Each of these entrepreneurs was motivated to start a business by a personal enthusiasm. Jomaree Pinkard’s hobby was mixing his own cocktail bitters, stimulated by the current renaissance of interest in complex mixed drinks and a sense that the ingredients in the standard commercially available cocktail bitters were less than they could be, from the standpoint of both healthiness and taste. John Cafarelli was a financial worker and frequent flyer who reached the same conclusion about skin lotion; Robin Helfand was a corporate employee who loves artisanal chocolate.

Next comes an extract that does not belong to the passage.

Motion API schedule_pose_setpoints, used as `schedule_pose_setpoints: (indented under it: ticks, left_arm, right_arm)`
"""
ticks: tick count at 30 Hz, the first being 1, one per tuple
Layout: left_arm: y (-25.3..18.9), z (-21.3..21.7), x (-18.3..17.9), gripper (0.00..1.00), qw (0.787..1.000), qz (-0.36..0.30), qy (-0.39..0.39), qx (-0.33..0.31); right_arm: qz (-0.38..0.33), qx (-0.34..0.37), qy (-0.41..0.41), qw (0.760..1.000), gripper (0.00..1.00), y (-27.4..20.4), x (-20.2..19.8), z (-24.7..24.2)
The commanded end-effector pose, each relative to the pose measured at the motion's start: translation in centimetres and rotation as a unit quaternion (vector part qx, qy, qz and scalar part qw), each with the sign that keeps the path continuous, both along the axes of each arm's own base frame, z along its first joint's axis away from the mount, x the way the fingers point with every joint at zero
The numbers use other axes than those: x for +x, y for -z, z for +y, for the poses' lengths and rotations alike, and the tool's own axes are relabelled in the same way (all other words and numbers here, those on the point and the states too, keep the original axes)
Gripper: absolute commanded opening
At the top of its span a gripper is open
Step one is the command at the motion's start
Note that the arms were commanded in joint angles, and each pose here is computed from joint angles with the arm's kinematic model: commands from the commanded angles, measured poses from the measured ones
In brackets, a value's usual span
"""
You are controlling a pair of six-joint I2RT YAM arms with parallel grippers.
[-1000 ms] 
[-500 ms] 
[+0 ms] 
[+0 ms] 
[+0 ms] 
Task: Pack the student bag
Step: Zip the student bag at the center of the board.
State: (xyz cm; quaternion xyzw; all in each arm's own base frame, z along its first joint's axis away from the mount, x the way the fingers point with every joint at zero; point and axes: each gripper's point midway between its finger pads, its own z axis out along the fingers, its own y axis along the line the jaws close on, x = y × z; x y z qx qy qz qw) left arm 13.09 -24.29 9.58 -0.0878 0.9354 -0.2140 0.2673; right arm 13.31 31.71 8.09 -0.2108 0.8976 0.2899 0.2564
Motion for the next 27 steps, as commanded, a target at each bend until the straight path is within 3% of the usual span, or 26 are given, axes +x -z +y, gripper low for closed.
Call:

Every new venture, observed Rabkin, experiences moments of sudden growth opportunity. Asked to describe such a moment, Pinkard said that he and a few friends were making their bitters as a hobby, wanted to try them out on a larger audience, and, in 2013, took a booth at the Fancy Food Show. “We had a big response,” he said. “Fulfilling those orders was a real challenge, given the limited cash we had on hand.”
Cafarelli’s experience was somewhat similar. When he found someone to manufacture the moisturizer he wanted to present, he quit his job and had samples made. To pitch the product, he set up “desk presentations” at Condé Nast, Hearst and other publishers to try to interest the appropriate media. At first nothing happened, then GQ ran an item on the product and Ernest Supplies sold overnight.

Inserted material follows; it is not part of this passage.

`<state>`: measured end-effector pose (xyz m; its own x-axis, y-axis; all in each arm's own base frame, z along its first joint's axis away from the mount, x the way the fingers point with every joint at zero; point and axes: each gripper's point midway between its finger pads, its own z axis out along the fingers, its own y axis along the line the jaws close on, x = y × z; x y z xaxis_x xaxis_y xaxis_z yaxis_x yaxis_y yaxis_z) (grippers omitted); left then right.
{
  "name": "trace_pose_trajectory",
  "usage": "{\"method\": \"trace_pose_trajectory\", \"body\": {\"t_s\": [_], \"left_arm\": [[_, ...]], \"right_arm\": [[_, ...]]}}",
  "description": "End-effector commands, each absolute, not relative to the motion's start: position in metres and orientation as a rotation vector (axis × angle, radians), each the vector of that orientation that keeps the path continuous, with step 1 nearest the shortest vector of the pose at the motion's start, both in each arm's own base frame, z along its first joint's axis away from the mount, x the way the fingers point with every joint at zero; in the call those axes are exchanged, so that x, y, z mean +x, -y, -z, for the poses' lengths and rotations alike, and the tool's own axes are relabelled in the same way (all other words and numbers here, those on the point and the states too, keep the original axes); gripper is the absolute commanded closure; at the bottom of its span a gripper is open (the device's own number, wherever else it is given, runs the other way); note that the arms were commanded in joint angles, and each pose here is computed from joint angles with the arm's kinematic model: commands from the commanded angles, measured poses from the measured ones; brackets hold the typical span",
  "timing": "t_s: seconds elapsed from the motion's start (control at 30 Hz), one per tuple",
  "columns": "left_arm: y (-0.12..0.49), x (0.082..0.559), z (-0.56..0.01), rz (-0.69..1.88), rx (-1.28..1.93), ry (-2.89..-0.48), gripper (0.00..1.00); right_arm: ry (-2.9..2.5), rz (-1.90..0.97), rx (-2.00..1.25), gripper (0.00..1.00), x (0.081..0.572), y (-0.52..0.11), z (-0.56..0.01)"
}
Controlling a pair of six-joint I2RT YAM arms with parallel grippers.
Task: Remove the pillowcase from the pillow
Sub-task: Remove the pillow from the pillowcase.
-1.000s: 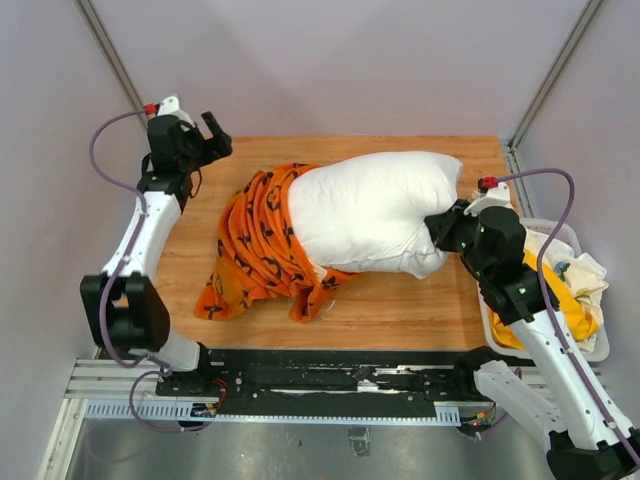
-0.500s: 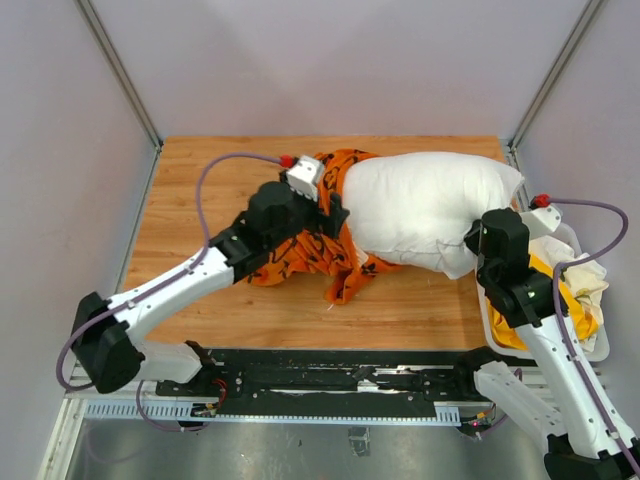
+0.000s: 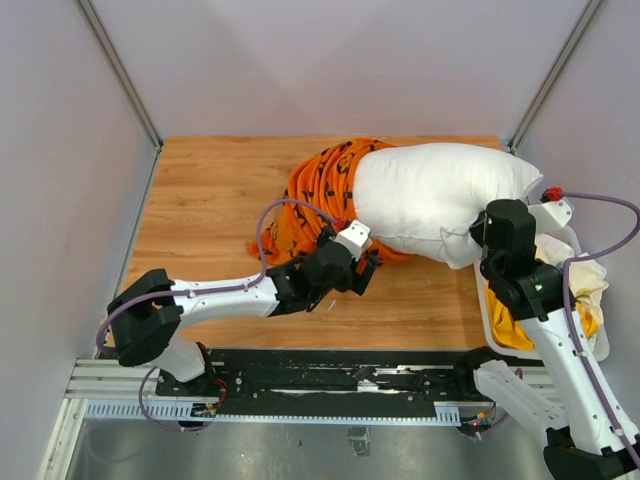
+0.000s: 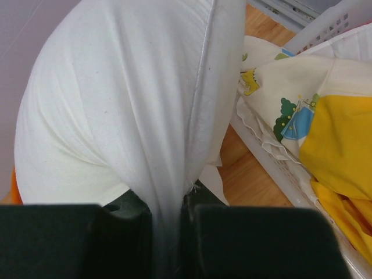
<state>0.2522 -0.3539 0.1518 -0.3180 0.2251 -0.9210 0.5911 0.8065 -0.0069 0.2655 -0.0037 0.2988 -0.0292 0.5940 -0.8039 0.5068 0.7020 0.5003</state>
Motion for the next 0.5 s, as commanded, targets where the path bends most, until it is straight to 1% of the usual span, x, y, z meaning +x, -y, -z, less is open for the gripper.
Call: {"method": "trace_pose_trajectory", "body": {"t_s": [0.0, 0.07, 0.1, 0.13, 0.2, 0.33, 0.37, 0.4, 0.47], "left_arm": [[0.343, 0.284, -0.145, 0.292, 0.474, -1.897, 0.01], [0.341, 0.294, -0.132, 0.333, 0.456, -1.934, 0.02], [0.339, 0.3, -0.126, 0.368, 0.441, -1.955, 0.05], [0.333, 0.307, -0.121, 0.396, 0.417, -1.978, 0.1], [0.321, 0.32, -0.114, 0.45, 0.368, -2.013, 0.29], [0.275, 0.347, -0.114, 0.47, 0.233, -2.033, 0.79], [0.261, 0.354, -0.115, 0.46, 0.191, -2.036, 0.94], [0.245, 0.36, -0.115, 0.443, 0.147, -2.038, 0.99], [0.213, 0.371, -0.118, 0.42, 0.051, -2.033, 1.0]], "right_arm": [[-1.45, -0.161, 0.948, 0.99, 0.266, 0.02, -0.364], [-1.432, -0.176, 0.929, 0.99, 0.263, 0.02, -0.374], [-1.425, -0.186, 0.914, 0.99, 0.261, 0.019, -0.379], [-1.421, -0.194, 0.888, 0.99, 0.26, 0.018, -0.385], [-1.417, -0.21, 0.847, 0.99, 0.258, 0.015, -0.396], [-1.464, -0.231, 0.731, 0.99, 0.261, 0.002, -0.408], [-1.479, -0.241, 0.701, 0.99, 0.263, -0.002, -0.409], [-1.494, -0.25, 0.671, 0.99, 0.265, -0.007, -0.411], [-1.527, -0.283, 0.611, 0.99, 0.269, -0.018, -0.414]]}}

“I learned two important lessons from that,” Cafarelli said. “One is that you need to have a robust website in place, so when something like that happens it doesn’t crash and lose the orders. The other is that you need to have the financing in place to provide the inventory you need.”
“Taking advantage of growth moments requires a certain amount of chutzpah, a certain amount of risk-taking and a certain amount of ignorance, together with an attitude that failure is not an option.”Robin Helfand
“We made 3-foot-long gummy worms,” Helfand said, “which brought us both orders and media attention. That brought in customers, and they brought in new customers. We use a model that says, ‘Have something that brings your customer come back and makes you a destination,’ and that’s been very important to our growth. I also say that having your business and growing your business and taking advantage of growth moments requires a certain amount of chutzpah, a certain amount of risk-taking and a certain amount of ignorance, together with an attitude that failure is not an option.”

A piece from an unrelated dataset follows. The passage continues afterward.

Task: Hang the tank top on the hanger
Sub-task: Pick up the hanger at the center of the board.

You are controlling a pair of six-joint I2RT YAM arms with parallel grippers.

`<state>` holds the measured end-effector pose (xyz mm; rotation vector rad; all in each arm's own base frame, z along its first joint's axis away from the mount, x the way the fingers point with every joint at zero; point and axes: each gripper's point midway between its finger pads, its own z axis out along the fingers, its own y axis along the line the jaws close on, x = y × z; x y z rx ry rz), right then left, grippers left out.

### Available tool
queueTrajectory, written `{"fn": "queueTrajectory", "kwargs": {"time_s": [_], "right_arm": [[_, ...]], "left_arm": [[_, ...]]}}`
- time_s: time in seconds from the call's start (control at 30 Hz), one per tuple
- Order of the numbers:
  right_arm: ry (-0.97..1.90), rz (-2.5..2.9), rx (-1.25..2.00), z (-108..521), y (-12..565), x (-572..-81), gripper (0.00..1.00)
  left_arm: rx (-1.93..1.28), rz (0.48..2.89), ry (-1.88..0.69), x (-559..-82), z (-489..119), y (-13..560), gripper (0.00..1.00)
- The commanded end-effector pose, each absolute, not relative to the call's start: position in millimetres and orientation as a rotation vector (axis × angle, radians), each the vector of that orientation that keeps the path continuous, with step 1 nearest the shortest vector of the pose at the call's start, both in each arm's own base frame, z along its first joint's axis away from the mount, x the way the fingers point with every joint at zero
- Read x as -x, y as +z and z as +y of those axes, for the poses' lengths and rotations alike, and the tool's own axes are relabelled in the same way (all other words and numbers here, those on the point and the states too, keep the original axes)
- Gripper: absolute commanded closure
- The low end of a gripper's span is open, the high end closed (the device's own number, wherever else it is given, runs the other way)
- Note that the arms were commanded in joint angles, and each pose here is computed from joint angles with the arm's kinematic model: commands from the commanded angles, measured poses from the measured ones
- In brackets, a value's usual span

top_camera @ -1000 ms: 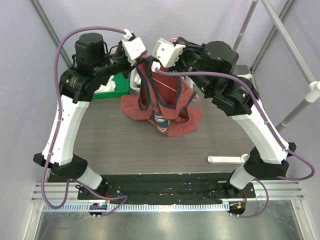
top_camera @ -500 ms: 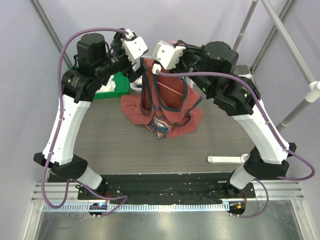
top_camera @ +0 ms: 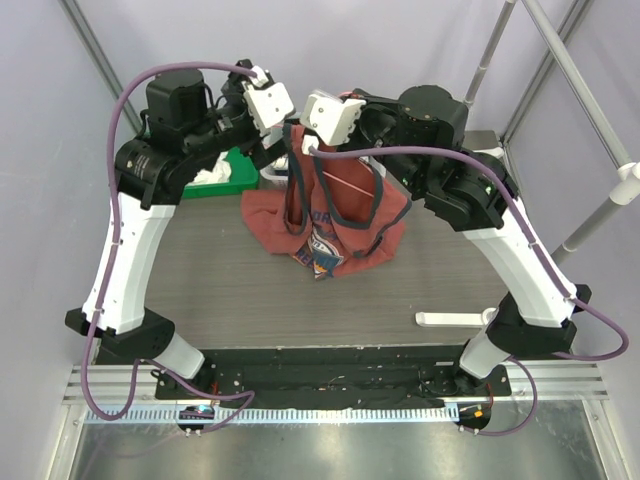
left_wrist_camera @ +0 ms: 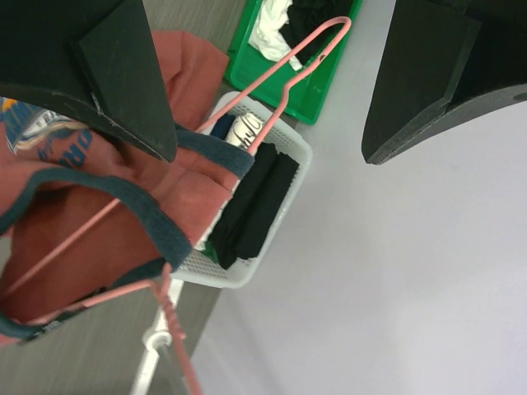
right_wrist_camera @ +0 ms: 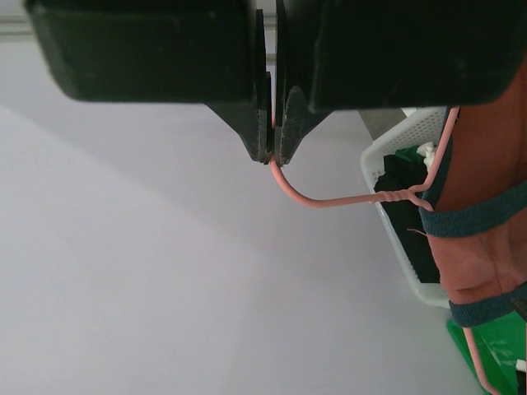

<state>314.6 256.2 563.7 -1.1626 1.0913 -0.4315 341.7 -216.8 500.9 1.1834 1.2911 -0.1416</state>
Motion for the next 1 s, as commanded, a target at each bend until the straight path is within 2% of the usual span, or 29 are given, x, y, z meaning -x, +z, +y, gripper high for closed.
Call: {"fn": "queueTrajectory", "kwargs": {"time_s": [0.0, 0.3, 0.57, 0.7, 0.77, 0.9, 0.97], "right_arm": [[-0.428, 1.088, 1.175, 260, 562, -314, 0.99], [-0.409, 1.089, 1.189, 266, 557, -315, 0.99], [-0.400, 1.090, 1.196, 268, 556, -315, 0.99], [-0.399, 1.091, 1.201, 269, 555, -316, 0.99], [-0.397, 1.092, 1.202, 270, 554, -316, 0.99], [-0.396, 1.090, 1.202, 270, 555, -316, 0.99], [-0.394, 1.088, 1.201, 270, 556, -315, 0.99]], "left_arm": [[-1.348, 1.257, -0.207, -323, -227, 480, 0.00], [-1.488, 1.255, -0.321, -317, -243, 446, 0.00], [-1.527, 1.312, -0.333, -338, -252, 410, 0.15], [-1.520, 1.315, -0.350, -342, -256, 409, 0.41], [-1.521, 1.315, -0.352, -344, -257, 407, 0.68], [-1.533, 1.328, -0.370, -342, -258, 401, 0.71], [-1.539, 1.331, -0.376, -341, -258, 399, 0.76]]}}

Turning to the issue of understanding the customer base, Pinkard said, “One, you have to understand what interests them about you. Another is understanding their shopping pattern — who would buy the product? We thought at first it would be bartenders, but it turned out to be home users.”
Cafarelli recounted his experience of partnering with fashion subscription service Birchbox. “We needed to make the most of our sample merchandise to get a decent ROI on it,” he said. “By putting it in the hands of a sophisticated audience, we found a 40 percent likelihood that they would purchase — 50 percent if they use it.”
“Provide a ‘wow’ experience for your customers,” Helfand said in concluding the session. “Engage the customer on every level — vision, taste, sensation. Go beyond the competition. That’s what’s allowed us to grow.”